Per l’anno 2019, l’importo del trattamento minimo è pari a 513,01 euro, quindi il pensionato che riceve una pensione inferiore a questo importo che corrisponde a 6.669,13 euro (513,01 per 13 mensilità) l’importo della pensione stessa viene innalzato fino ad arrivare appunto a 513,01 euro mensili (o a una cifra più alta, se si ha anche diritto alla maggiorazione sociale).

L’integrazione al minimo spetta su tutte le pensioni, di vecchiaia, di anzianità, anticipata, persino di reversibilità; per chi ha diritto all’assegno d’invalidità, la pensione minima si calcola in modo differente, mentre chi percepisce l’assegno sociale (che non è una prestazione previdenziale, comunque, ma di assistenza) non ha diritto al trattamento minimo, ma a delle maggiorazioni.

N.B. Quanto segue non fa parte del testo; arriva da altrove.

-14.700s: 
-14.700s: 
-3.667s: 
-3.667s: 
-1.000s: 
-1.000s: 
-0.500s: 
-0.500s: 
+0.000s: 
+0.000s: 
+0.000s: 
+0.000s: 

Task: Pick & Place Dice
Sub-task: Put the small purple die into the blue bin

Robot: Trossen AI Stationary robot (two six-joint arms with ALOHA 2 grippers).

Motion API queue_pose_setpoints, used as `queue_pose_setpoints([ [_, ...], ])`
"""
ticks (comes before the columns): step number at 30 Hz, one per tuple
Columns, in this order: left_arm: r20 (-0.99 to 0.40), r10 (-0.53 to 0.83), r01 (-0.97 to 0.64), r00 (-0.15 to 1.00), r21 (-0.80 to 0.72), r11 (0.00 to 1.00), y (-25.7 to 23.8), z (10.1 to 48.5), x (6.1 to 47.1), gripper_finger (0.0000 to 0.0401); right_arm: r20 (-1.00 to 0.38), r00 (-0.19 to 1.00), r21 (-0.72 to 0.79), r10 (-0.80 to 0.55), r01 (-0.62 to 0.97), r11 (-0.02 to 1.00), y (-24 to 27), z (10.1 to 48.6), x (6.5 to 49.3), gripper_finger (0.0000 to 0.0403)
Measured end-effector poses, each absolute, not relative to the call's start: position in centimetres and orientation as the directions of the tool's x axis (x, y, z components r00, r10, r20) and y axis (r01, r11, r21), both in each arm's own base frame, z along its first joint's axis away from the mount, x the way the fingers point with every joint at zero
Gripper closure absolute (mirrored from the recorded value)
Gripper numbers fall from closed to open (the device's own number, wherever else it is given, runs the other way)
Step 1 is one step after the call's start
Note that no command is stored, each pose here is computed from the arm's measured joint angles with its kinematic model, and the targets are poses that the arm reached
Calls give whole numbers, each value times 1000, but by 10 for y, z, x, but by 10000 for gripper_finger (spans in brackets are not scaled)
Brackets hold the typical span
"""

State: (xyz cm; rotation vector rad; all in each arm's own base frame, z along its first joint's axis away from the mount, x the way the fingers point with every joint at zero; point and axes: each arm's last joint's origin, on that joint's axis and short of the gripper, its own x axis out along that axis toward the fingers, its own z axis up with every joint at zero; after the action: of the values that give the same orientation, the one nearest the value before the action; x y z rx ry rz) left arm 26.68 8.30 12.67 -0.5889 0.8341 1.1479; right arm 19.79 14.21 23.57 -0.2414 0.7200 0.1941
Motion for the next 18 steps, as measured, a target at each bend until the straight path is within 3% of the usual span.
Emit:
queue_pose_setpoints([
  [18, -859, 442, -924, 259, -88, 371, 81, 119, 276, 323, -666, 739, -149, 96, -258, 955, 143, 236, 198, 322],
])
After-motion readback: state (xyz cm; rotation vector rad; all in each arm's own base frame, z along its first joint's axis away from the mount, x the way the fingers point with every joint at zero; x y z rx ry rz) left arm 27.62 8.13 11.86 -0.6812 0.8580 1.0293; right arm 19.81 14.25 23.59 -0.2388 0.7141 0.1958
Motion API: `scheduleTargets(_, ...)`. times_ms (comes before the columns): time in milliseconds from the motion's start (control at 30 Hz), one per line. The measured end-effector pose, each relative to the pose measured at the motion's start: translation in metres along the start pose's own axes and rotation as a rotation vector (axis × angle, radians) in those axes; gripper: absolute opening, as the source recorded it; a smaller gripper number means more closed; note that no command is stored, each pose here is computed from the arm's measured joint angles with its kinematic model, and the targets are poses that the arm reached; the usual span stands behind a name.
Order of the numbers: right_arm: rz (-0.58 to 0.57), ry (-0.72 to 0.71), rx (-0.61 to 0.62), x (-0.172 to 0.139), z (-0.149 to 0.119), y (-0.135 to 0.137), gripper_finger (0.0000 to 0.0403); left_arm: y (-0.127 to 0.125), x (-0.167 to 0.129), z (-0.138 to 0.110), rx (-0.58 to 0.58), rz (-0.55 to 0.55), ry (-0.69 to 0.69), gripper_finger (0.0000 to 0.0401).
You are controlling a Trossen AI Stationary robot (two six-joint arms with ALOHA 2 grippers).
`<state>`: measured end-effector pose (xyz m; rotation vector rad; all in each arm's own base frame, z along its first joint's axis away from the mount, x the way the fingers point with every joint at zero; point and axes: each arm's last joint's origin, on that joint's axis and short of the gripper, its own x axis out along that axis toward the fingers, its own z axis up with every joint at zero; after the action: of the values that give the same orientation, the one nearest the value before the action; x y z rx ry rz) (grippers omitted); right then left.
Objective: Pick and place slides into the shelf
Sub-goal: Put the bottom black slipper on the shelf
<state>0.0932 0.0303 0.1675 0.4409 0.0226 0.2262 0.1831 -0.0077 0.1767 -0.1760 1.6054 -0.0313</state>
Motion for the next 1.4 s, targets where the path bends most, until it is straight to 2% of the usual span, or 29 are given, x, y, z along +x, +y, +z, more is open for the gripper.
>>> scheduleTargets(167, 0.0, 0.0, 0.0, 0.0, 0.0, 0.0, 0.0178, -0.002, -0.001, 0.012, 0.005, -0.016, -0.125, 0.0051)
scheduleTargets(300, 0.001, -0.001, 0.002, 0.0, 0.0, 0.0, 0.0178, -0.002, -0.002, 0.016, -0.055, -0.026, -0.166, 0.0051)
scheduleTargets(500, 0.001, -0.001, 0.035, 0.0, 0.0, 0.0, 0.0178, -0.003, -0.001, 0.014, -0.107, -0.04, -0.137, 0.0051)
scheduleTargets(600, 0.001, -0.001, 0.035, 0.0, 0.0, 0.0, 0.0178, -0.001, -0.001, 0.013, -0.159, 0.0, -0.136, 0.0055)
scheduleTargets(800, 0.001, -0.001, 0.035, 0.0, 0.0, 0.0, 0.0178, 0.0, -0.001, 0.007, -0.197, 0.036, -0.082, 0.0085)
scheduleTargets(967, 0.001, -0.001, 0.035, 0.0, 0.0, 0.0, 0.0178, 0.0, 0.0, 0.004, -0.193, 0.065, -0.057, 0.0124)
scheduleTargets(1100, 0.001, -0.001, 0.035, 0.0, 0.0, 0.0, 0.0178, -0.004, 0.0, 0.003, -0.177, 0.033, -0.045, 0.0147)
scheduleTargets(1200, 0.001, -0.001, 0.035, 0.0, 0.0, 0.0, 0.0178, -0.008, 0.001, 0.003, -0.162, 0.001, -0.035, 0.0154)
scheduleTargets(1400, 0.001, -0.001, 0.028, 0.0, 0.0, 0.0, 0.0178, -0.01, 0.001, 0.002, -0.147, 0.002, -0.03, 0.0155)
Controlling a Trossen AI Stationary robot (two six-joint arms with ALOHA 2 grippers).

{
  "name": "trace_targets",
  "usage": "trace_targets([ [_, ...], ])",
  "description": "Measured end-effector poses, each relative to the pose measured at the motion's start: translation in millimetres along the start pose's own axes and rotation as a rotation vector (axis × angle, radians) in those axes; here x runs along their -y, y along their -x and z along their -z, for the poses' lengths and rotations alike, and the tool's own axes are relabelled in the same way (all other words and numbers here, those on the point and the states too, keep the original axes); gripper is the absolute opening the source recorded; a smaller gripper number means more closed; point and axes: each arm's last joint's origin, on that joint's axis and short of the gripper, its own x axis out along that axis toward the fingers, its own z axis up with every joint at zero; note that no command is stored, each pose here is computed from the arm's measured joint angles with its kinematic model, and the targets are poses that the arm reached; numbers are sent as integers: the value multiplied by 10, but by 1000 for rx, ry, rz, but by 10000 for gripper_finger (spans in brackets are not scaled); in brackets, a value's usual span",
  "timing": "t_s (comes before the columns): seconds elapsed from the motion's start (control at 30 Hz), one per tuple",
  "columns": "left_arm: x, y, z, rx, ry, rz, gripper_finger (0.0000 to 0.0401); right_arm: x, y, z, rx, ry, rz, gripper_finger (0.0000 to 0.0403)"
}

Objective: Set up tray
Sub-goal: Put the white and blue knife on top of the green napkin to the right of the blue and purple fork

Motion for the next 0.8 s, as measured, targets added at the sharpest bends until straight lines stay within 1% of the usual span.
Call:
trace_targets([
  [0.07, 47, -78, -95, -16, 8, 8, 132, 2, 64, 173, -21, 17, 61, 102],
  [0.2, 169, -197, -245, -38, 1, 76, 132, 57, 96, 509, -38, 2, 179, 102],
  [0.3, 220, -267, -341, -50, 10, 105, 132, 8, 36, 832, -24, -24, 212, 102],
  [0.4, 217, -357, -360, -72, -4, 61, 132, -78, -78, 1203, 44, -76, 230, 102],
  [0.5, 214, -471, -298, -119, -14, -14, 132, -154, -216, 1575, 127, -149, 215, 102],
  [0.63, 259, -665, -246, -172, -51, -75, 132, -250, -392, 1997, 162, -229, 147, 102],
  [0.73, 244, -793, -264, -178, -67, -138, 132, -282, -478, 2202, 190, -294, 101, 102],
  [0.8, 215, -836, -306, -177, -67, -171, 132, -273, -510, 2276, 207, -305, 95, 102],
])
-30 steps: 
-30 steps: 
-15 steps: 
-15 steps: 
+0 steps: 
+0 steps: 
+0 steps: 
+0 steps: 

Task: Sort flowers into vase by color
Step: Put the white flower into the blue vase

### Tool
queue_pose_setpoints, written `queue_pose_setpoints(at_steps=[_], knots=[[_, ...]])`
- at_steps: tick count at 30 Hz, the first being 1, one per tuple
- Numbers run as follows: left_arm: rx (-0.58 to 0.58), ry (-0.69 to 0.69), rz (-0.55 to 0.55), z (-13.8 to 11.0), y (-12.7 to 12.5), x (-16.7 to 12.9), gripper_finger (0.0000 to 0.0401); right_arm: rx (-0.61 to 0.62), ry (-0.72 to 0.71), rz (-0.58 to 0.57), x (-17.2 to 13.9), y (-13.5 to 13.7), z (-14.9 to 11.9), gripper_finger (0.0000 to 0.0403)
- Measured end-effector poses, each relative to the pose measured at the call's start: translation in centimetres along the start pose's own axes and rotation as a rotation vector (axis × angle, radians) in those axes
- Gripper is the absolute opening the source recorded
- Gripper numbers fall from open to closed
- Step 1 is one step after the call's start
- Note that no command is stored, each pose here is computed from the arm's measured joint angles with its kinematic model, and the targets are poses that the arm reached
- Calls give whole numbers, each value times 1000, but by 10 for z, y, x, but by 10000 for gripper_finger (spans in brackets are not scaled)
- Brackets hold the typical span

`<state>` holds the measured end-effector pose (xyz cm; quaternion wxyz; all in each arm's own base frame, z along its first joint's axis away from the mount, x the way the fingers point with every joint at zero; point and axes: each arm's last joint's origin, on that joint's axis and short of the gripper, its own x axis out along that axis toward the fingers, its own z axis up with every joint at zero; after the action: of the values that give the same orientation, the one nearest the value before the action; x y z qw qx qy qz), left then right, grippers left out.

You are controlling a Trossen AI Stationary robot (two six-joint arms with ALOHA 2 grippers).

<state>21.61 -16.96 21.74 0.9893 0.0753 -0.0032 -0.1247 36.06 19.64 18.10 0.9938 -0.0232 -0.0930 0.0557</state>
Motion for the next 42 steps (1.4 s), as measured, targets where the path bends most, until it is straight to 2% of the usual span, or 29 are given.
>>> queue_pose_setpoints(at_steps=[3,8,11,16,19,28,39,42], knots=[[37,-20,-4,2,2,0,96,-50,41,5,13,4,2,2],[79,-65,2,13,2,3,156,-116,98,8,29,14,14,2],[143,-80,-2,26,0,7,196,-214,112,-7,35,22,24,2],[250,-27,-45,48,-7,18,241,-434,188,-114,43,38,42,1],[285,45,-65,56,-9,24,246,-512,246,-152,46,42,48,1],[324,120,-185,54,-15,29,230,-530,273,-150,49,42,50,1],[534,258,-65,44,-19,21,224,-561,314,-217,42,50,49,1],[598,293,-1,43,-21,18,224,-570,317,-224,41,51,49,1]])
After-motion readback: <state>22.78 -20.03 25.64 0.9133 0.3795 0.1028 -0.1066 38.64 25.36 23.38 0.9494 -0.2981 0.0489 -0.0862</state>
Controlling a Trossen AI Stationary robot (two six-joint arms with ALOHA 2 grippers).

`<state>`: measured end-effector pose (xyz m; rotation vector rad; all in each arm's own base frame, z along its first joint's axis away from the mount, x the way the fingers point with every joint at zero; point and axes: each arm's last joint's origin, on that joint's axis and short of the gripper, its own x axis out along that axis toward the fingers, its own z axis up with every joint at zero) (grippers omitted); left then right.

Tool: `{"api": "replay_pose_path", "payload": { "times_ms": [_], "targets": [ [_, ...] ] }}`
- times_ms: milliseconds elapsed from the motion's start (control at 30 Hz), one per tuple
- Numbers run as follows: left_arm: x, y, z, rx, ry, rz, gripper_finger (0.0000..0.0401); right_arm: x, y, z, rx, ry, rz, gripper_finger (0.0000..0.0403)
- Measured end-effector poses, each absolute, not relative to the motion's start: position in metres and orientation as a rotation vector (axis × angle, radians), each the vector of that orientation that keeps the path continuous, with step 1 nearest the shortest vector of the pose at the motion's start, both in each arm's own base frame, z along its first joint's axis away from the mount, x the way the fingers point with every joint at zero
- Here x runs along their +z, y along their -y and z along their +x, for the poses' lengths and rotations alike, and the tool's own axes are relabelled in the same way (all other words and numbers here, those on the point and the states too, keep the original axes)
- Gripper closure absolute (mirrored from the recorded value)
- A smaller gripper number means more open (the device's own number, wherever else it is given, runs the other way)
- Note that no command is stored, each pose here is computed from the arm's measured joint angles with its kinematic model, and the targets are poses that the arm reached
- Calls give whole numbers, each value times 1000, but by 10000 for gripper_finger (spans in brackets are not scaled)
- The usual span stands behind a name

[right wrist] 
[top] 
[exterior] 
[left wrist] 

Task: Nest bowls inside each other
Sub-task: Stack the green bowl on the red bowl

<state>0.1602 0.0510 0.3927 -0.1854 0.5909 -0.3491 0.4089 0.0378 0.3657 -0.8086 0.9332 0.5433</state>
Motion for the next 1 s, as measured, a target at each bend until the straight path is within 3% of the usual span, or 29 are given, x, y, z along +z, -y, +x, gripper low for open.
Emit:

L’integrazione al minimo non spetta, invece, a chi ha iniziato a lavorare dal 1996 in poi, ed a chi possiede solo contributi presso la gestione separata o ha optato per il computo in questa gestione o, ancora, a chi ha richiesto l’opzione contributiva: in pratica, l’integrazione non spetta a chi applica il calcolo contributivo della pensione. Quindi, l’importo dell’integrazione è pari alla differenza tra la pensione e l’ammontare del trattamento minimo. Facendo un esempio: chi percepisce una pensione di 300,00 euro mensili (calcolo contributivo)l’integrazione al minimo risulterà pari a 213,01.

Altra informazione l’integrazione al trattamento minimo non è automatica pertanto bisogna presentare un’apposita domanda all’Inps. Ora che succede nel caso di coniugi titolari entrambi di pensioni integrate al trattamento minimo e uno dei due viene a mancare? Se sono in vita percepiscono le pensioni integrate al minimo e/o anche tutte le maggiorazioni sociali. Malauguratamente uno dei due decede (questa è la beffa) l’altro smetterà di usufruire del trattamento minimo (la legge dice che non si possono percepire due pensioni minime)e percepirà la  pensione per la quale è riconosciuto il trattamento minimo di importo più elevato, nel caso in cui i minimi siano di importo diverso.

Nel caso in cui l’integrazione fosse elevata percepirebbe quella spettante dal calcolo contributivo.